Collection entries
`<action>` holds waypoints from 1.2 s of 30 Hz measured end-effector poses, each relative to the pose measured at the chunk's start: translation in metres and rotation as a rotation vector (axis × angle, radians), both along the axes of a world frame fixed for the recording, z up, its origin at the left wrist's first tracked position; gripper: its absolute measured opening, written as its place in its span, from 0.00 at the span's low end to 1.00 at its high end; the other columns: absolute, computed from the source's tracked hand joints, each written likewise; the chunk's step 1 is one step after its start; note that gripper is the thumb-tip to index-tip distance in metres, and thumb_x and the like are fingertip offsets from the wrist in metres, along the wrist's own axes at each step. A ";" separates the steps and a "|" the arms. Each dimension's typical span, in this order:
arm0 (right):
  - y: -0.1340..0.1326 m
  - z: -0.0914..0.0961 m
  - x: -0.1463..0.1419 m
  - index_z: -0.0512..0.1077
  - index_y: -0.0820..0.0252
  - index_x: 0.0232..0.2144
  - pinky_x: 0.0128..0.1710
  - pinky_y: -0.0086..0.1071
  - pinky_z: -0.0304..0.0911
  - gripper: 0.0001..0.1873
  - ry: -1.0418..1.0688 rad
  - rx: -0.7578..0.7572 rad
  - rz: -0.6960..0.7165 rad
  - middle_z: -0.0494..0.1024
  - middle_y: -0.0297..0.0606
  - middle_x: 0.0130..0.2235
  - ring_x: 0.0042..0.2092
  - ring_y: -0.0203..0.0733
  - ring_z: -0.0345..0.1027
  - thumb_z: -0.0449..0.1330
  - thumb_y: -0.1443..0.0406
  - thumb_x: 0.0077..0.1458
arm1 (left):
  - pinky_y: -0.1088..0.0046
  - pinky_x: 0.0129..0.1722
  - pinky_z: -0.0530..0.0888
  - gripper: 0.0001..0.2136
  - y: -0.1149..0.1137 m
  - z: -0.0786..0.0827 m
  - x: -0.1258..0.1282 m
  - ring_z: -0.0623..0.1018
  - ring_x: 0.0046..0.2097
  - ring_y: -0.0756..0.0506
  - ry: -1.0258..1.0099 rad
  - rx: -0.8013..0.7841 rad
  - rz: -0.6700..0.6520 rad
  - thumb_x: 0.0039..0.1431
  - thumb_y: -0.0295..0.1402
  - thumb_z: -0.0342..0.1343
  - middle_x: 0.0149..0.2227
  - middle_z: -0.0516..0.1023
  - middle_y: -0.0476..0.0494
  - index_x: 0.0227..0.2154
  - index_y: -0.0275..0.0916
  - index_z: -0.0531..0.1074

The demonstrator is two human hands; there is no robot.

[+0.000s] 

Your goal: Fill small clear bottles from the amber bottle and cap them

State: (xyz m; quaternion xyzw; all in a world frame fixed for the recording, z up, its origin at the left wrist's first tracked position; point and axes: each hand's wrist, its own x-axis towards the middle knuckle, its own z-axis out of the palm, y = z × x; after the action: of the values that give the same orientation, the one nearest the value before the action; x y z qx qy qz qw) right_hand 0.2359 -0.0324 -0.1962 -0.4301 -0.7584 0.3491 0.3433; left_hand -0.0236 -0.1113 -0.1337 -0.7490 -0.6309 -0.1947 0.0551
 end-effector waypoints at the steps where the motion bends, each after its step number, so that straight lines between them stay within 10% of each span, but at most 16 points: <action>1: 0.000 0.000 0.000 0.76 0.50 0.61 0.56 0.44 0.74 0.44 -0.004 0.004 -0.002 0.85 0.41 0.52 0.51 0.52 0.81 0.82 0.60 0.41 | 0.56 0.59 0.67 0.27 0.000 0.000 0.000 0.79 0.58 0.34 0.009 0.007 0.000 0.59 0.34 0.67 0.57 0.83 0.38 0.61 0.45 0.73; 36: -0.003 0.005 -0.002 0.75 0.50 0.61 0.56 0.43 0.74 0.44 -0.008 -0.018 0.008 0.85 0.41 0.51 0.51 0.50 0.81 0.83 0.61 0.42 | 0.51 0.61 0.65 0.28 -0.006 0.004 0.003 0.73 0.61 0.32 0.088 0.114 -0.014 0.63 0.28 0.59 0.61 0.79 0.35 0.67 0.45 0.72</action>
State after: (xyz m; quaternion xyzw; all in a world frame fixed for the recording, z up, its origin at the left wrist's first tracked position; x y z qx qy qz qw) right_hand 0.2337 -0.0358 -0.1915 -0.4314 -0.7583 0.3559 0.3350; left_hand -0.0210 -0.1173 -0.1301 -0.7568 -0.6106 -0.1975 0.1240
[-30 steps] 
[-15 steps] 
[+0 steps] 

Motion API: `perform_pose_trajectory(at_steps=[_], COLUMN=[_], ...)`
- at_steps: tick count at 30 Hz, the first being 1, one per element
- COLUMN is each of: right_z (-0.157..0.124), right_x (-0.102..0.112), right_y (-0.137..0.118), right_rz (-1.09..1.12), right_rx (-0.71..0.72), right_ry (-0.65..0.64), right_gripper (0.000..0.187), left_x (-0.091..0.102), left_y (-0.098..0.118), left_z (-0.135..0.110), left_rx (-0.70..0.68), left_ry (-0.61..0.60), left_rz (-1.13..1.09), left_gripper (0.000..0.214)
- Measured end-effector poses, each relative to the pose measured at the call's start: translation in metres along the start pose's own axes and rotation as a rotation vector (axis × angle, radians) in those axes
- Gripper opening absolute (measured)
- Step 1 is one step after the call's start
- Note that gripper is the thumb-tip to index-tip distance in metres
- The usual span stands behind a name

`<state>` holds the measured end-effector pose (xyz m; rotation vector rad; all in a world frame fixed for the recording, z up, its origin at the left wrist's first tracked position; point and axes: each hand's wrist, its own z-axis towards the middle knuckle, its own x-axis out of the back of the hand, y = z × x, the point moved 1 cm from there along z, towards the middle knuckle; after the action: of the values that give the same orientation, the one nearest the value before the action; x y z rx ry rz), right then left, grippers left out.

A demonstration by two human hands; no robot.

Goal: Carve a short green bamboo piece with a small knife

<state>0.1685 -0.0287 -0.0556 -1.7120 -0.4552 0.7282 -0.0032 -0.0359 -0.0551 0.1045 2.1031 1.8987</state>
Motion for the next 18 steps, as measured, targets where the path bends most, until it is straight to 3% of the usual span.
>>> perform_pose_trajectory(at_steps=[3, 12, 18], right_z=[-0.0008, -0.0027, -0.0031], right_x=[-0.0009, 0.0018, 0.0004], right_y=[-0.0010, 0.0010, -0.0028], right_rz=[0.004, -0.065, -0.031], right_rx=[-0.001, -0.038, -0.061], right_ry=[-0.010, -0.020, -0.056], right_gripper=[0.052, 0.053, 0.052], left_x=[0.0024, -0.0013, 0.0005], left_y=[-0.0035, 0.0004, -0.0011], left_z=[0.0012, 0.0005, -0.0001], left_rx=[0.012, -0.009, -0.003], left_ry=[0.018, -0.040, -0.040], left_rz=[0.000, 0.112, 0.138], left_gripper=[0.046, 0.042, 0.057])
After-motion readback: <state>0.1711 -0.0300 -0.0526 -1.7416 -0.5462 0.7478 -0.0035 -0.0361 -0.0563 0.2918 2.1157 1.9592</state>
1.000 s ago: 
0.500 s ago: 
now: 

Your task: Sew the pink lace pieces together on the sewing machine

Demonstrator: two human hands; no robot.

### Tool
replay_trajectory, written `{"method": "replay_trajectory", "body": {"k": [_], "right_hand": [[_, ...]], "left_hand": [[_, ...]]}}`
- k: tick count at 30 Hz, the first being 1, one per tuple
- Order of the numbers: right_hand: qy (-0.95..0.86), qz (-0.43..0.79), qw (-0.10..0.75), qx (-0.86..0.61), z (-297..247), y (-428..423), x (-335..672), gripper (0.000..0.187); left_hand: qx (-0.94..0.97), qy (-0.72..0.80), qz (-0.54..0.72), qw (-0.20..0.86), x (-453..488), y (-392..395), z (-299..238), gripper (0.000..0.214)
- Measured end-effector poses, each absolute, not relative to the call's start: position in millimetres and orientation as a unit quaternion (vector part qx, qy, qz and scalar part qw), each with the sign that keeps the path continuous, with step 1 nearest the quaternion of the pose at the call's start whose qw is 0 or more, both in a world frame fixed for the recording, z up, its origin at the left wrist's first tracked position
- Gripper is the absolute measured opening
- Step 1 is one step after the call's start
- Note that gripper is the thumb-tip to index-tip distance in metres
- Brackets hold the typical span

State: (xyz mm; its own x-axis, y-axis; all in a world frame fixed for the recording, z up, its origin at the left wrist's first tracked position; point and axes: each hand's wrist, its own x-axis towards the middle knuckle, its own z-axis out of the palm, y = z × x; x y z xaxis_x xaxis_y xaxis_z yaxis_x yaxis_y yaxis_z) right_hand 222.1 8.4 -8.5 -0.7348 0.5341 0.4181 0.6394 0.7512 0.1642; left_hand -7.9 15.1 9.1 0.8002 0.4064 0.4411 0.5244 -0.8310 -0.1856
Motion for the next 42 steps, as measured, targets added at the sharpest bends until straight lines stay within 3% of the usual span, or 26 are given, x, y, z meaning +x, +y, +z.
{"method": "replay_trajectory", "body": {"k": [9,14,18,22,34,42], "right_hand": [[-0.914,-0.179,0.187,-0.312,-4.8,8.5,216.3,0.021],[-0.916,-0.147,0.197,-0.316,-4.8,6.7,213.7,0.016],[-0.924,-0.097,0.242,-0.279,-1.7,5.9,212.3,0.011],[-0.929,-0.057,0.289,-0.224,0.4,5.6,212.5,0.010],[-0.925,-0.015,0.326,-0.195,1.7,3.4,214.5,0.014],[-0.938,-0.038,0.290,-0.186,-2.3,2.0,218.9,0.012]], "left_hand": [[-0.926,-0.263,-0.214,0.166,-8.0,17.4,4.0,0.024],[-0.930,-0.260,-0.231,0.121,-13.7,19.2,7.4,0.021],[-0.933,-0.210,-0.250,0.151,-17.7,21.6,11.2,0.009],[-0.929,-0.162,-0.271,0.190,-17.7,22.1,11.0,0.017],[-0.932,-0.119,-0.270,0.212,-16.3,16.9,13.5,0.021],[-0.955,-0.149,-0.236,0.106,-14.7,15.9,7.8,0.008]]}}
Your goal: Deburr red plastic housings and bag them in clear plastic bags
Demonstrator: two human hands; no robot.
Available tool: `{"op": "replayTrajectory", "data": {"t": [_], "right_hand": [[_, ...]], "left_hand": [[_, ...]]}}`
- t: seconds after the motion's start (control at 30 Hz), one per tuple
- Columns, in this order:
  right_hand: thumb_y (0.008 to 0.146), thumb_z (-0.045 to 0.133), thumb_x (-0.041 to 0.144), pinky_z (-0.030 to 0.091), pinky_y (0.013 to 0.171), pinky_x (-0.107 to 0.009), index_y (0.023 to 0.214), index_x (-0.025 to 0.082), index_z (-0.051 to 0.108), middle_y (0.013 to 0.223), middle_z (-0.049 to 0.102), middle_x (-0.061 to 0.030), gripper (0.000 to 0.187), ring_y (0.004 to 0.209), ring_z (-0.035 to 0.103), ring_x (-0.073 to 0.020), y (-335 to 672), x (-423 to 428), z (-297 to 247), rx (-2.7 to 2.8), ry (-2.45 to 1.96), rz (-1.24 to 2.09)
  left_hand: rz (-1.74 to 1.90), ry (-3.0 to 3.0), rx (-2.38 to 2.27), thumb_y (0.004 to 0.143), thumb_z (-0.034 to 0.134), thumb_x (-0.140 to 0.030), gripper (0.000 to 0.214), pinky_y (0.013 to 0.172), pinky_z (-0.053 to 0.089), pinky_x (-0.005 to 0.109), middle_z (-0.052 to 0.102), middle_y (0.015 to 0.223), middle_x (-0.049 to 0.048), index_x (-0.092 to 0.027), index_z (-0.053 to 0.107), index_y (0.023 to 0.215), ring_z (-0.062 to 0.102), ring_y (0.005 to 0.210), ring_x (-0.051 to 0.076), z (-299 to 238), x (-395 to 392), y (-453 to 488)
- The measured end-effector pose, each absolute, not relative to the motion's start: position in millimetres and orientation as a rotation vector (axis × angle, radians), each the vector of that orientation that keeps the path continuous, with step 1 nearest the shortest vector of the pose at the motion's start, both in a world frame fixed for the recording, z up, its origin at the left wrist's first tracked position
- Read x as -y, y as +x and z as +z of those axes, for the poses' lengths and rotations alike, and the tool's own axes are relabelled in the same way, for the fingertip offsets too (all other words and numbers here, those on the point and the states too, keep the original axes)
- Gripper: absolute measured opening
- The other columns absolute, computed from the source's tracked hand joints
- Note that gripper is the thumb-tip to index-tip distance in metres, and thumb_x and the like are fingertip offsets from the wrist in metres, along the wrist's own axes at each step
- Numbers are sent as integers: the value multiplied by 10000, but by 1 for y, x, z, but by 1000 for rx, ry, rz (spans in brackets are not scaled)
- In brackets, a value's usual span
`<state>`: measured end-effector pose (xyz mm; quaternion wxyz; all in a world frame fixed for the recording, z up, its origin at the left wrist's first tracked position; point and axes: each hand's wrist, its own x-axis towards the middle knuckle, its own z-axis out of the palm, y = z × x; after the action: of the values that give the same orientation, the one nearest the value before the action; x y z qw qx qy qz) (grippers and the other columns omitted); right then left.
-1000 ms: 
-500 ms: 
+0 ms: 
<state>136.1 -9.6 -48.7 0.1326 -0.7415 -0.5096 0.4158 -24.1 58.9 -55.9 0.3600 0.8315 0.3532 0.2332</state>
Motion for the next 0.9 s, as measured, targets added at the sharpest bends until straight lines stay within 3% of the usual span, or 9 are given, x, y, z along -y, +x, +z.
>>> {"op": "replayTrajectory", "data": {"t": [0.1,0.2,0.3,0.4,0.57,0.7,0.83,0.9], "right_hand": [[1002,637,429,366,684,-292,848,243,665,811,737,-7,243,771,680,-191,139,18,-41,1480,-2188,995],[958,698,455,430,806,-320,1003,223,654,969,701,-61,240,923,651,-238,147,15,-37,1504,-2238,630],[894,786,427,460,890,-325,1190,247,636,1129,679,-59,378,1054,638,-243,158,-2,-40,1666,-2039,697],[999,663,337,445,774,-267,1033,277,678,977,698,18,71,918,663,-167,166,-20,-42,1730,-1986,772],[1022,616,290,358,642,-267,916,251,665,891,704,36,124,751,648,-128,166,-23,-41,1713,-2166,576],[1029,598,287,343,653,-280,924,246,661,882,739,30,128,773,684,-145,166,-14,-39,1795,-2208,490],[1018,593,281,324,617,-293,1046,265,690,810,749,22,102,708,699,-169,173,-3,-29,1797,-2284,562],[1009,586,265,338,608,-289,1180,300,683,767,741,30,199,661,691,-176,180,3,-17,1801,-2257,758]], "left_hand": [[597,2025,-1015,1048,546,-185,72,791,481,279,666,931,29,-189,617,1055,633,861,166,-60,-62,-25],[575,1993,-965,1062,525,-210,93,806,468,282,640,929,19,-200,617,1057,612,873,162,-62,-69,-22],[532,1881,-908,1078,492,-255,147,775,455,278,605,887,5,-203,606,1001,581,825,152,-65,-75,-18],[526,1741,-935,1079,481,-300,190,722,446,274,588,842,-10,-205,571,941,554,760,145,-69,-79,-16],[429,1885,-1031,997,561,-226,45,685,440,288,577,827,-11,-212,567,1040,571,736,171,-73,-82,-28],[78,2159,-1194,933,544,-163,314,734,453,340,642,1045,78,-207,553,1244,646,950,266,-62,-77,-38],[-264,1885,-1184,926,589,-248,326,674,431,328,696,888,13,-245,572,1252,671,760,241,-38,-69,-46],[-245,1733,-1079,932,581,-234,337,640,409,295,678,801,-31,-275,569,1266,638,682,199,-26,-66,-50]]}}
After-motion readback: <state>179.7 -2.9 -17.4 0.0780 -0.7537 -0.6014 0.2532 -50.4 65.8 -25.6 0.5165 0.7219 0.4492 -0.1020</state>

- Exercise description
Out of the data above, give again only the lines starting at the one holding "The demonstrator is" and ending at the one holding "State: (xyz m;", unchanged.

- Worked solution
The demonstrator is two human hands; there is no robot.

[+0.000s] 

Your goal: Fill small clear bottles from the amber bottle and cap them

State: (xyz m; quaternion xyzw; all in a world frame fixed for the recording, z up, its origin at the left wrist's first tracked position; point and axes: each hand's wrist, its own x-axis towards the middle knuckle, its own z-axis out of the palm, y = z × x; after the action: of the values that give the same orientation, the one nearest the value before the action; x y z qx qy qz qw) right_hand 0.2359 -0.0324 -0.1962 -0.4301 -0.7584 0.3491 0.3433; left_hand -0.0236 -0.1113 -0.1337 -0.7490 -0.6309 -0.1947 0.0551

The requested output has been fully supplied.